** Work required **
Begin at the line containing "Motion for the" and reproduce every line through the end of the entries below. Nothing else should appear.

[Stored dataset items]
---

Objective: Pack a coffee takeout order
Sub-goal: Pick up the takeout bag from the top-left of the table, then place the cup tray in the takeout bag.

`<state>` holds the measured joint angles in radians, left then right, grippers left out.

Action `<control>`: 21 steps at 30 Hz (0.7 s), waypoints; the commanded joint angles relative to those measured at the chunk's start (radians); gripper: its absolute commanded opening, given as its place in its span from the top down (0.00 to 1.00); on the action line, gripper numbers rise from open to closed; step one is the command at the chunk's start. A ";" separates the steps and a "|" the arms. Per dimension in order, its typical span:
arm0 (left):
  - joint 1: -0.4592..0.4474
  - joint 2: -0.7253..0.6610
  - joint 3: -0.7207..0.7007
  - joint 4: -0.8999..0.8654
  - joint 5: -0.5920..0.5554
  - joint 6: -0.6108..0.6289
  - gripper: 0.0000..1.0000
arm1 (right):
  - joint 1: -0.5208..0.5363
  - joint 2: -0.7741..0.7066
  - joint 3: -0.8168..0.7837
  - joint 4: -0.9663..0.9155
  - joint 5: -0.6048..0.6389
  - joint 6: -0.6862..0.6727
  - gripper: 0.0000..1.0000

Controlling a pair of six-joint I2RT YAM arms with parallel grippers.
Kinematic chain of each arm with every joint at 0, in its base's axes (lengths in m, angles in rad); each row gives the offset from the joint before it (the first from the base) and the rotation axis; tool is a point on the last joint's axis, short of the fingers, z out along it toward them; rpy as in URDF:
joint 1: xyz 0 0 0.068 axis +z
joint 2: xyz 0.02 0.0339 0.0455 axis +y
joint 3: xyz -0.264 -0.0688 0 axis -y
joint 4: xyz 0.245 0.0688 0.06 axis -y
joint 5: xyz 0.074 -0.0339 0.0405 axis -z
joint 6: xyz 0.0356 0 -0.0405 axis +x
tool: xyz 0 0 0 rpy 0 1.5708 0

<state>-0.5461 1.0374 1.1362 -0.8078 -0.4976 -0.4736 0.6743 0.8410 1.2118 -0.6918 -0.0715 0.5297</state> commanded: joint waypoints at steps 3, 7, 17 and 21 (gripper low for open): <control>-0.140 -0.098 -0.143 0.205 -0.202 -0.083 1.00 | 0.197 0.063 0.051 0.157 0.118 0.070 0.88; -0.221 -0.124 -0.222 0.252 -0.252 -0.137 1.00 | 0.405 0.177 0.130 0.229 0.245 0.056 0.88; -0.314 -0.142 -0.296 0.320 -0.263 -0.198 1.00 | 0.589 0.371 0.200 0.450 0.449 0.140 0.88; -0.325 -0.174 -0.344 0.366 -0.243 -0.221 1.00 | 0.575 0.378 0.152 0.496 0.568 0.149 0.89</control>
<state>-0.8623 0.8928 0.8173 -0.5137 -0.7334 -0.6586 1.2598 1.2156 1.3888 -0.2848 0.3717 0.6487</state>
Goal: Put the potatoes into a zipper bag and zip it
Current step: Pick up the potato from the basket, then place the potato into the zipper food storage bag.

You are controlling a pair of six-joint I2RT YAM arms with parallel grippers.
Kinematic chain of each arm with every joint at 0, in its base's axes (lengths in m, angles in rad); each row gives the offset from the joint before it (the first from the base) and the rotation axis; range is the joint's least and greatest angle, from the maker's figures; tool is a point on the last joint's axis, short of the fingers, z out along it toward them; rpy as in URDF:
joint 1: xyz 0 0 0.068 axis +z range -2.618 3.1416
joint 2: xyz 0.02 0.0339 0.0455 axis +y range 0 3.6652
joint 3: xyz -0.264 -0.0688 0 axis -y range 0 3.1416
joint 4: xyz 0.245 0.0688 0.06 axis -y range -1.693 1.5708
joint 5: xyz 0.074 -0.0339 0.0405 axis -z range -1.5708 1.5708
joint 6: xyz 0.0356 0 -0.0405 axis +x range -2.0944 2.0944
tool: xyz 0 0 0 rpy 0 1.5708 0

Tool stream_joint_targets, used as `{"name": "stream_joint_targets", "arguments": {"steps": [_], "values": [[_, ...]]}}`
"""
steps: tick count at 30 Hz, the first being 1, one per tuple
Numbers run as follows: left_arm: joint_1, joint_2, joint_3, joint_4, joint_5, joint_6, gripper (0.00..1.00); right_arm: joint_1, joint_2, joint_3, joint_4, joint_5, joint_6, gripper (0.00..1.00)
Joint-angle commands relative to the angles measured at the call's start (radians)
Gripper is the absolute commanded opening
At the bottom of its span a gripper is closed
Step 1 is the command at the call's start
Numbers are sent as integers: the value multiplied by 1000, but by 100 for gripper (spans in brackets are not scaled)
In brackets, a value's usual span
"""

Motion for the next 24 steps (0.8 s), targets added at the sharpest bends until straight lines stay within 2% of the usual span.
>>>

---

** Response **
Motion for the next 24 steps (0.8 s), targets added at the sharpest bends until straight lines stay within 2% of the usual span.
>>>

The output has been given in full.